They all roid like crazy, that's what they've got in common.
Went to a college with a lot of farmers. Can confirm, farm strength is real. It's the food though, not the work.
>watching some fat guy who doesn't look like he has a muscle in his body waddle into the gym
>loads up 4pl8 and does it for 3x5 with no visible shaking
>leaves and never comes back
Was miring hard.
This
They would be nothing without steroids and will all die from a heart attack at 55 y-o
In professional sports everyone takes steroids so you still need to be genetically gifted
Maybe it’s genetics? It takes strength to be a farmer and the land is passed down to the strongest son making each generation to work the land stronger than the last. I’m pretty sure that’s why himmler wanted to turn SS soldiers into sustenance farmers so take it with a grain of salt I guess
because when you're raised on a farm you will notice if you're exceptional at strength quite quickly whereas if you were raised in the city you probably won't, there are plenty people out there working sedentary jobs their whole lives with the genetics for insane levels of athletics they just never realize they have the capacity for it
Who the fuck is Martins Lucia?
They are all above 6'3 are all very well proportioned for taller men, and they all have the mental faculties to become great.
its real, just a reminder that the government bans raw milk in most western countries, us urban plebs have to drink the pasteurized and denatured piss
Shaw and Hafthor are just ex basketballers that started eating a lot and roiding, never heard of this other guy and from what I can tell he's not anywhere near their level
went to school smack dab between a rural area and the beginning of the suburbs. lots of hard work every day for years from a young age. plus their diet is generally better, having grown the shit themselves instead of eating little caesars every night. for an average male id say i have average or even above average hands. nearly every farm guy mogs me though with like 3x the size of my hand. like what a small rubber ball would be to me, a basketball would be the same to them. generally around 6'3" or taller. i mostly stayed inside though as a kid, got no exercise, got very little sleep, and didnt eat very well, its a miracle im even 6'. sometimes i think what i couldve been if i had been born a farm lad.

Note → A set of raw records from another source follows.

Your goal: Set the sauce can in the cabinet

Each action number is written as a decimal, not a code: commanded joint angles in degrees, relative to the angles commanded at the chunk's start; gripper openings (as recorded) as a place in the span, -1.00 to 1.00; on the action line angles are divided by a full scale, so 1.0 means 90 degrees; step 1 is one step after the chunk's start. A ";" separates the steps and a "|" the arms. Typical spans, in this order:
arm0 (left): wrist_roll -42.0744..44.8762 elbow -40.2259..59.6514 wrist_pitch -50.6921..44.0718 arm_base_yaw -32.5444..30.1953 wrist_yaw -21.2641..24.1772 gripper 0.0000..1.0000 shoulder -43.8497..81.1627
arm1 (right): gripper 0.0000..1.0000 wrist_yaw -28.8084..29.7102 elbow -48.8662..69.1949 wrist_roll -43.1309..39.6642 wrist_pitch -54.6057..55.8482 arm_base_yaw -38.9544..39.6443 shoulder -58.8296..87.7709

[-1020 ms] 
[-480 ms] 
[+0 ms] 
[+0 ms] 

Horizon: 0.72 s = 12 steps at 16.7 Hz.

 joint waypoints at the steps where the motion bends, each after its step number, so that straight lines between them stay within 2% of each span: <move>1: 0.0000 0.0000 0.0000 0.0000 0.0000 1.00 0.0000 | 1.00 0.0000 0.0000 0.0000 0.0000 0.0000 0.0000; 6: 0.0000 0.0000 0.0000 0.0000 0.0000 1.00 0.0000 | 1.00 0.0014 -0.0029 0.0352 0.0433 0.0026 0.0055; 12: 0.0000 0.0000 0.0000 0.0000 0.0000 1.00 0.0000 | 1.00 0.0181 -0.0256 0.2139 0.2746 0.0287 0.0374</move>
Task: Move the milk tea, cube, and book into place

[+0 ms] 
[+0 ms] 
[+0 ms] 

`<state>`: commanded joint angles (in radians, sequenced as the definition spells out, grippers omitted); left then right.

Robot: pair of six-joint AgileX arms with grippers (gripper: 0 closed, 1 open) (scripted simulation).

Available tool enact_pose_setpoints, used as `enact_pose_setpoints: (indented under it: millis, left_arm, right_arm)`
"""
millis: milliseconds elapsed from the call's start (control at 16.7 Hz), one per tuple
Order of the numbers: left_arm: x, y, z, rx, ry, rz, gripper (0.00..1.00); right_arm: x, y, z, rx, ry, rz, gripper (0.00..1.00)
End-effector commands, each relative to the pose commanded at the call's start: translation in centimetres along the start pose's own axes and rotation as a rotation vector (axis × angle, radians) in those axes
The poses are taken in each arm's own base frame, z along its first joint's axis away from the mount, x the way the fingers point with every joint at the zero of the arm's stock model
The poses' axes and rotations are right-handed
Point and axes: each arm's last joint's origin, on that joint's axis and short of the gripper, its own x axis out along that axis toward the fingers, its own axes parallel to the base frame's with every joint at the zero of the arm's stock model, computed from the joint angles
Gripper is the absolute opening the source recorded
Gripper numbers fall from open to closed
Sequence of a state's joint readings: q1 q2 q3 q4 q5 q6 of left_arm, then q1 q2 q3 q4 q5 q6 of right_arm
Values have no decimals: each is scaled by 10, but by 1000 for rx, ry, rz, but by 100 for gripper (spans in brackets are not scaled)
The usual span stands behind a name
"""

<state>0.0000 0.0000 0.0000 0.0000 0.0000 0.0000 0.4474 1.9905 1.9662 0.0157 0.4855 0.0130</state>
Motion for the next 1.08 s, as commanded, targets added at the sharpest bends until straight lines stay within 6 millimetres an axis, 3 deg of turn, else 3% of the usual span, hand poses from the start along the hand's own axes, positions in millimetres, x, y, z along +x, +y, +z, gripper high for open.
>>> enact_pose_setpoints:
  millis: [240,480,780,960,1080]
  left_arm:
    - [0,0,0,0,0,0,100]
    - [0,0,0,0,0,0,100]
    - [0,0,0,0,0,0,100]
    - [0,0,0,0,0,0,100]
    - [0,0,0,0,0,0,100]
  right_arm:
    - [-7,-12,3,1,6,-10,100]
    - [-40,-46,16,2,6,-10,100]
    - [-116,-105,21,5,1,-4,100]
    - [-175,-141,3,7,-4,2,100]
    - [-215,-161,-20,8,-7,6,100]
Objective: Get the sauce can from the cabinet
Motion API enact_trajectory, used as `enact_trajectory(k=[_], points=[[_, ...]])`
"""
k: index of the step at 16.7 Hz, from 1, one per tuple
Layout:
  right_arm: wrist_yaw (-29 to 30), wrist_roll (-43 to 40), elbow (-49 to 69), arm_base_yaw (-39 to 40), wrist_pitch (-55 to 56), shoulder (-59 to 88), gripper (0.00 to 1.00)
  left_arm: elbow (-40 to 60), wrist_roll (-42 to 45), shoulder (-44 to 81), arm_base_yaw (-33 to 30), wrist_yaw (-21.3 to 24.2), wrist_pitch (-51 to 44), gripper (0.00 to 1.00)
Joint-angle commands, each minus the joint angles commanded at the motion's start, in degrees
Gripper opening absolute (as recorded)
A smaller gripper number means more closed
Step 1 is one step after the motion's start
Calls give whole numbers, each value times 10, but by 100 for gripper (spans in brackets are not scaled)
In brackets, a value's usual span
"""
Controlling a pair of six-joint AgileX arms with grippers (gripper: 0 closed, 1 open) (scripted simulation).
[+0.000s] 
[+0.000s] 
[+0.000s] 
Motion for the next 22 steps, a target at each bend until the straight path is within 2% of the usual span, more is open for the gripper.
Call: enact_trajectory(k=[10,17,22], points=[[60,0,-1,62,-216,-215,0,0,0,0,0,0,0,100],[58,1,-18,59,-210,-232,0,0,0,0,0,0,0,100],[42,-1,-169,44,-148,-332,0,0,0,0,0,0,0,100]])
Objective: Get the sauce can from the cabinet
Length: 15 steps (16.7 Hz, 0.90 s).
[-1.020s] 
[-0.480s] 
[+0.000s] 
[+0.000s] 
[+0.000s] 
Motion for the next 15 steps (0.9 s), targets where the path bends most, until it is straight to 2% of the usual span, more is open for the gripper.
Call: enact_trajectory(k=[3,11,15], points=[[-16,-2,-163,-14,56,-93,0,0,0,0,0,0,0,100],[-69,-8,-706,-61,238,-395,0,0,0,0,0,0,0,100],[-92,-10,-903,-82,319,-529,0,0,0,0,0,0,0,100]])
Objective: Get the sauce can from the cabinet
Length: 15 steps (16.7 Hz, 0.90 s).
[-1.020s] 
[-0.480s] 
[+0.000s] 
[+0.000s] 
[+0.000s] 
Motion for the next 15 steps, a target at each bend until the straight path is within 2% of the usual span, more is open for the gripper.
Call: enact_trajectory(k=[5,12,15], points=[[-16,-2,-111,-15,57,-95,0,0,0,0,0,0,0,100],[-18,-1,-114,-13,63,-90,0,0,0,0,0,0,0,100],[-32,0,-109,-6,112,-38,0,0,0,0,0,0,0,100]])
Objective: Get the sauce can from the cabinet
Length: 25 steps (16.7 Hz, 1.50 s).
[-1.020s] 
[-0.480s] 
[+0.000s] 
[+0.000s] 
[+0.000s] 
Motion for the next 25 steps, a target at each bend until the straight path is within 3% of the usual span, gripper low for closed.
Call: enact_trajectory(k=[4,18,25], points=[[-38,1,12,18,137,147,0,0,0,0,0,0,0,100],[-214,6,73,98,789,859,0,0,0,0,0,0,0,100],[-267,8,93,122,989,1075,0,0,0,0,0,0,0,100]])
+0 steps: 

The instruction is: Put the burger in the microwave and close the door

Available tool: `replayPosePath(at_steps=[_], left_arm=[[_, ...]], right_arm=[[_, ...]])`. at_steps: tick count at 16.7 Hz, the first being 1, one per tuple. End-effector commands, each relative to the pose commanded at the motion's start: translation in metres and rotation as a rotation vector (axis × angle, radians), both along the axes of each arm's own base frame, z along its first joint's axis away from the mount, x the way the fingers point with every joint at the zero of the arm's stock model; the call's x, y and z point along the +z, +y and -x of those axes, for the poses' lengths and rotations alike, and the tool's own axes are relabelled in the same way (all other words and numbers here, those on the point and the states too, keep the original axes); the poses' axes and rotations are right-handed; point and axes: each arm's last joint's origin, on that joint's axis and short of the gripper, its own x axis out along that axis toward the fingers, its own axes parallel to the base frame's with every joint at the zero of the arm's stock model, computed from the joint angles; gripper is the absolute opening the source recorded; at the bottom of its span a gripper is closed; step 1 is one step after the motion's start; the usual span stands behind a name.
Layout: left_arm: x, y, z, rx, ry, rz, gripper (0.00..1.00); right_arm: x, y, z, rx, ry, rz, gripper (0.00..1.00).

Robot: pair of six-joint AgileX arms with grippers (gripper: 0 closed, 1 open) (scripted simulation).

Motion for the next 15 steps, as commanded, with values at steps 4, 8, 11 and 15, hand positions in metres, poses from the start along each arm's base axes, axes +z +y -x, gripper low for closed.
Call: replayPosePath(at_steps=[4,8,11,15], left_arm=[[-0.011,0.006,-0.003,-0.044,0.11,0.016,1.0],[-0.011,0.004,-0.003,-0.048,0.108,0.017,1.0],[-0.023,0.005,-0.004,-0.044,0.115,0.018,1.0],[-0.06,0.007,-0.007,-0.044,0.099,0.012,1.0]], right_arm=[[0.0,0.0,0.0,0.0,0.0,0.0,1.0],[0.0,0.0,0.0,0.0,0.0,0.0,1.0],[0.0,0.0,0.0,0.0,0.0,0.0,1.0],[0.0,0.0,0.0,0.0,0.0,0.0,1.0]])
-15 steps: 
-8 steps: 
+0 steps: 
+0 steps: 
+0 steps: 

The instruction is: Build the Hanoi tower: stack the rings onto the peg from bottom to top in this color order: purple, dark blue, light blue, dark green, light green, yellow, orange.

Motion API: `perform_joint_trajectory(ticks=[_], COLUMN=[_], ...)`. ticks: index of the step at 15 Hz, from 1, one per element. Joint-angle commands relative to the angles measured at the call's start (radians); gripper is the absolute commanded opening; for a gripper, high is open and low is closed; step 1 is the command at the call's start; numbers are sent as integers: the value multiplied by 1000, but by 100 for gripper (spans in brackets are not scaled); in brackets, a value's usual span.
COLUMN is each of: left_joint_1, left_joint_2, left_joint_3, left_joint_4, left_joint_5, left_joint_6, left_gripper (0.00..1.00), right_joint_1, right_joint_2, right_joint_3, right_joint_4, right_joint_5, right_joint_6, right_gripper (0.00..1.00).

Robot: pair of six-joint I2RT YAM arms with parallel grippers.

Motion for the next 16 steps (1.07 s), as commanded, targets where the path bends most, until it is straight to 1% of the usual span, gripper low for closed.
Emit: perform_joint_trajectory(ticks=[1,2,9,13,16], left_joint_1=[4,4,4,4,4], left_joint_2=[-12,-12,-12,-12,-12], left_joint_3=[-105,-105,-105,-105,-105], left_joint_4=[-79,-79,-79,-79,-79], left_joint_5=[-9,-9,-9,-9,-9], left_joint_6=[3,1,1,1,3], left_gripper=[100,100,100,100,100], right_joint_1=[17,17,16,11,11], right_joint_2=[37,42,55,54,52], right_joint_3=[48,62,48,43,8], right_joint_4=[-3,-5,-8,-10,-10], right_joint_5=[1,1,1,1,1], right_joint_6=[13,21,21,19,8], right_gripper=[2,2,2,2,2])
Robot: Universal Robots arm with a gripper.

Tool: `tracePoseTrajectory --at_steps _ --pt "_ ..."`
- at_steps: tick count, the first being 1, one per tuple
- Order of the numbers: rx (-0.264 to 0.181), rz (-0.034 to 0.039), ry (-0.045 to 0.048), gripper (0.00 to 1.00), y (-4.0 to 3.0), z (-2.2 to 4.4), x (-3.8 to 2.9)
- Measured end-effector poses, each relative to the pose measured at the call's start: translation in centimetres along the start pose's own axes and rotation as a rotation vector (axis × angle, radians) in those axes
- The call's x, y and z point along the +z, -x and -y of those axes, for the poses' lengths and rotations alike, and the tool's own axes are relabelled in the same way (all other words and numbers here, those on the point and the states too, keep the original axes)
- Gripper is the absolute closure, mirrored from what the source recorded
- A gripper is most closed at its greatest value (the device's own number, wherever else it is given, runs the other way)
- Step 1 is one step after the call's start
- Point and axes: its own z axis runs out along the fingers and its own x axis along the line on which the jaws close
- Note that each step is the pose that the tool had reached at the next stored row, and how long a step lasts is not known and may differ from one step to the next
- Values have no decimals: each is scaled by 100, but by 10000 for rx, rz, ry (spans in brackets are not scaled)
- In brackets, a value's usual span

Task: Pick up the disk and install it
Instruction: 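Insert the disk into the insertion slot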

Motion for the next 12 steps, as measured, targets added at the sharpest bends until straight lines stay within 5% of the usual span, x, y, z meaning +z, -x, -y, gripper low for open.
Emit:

physical activity while growing is the key, eddie hall was a competitive swimmer and thats why he has god tier body for strength
martins blows shaw away
Martins Licis got 2nd plance in the Arnold Classic 2019
No, what they have in common is that they were lucky enough to be born with good bone structure (tall and thick) that allows them to reach the peak of human strength with copious amounts of performance enhancing drugs
The more heavy work you do the stronger your nervous system becomes and it's pretty much a permanent thing. That's what old man strength is btw.
Naming Martin in the same sentence as those two, just lol at your life Lucia
People often say this but it flat out isn't true and is cope. I play a league below being a professional rugby player and yes it happens but anyone who has cycled did so at university you wouldn't get away with it now. Shut the fuck up and hit the gym
you sure sound like you know a lot
Himmler's the guys who thought injecting faggots with testosterone would make them less gay, so I wouldn't trust him with anything.
was for
Why would you be strong from working on a farm?
Have you ever worked on a farm? Because I have.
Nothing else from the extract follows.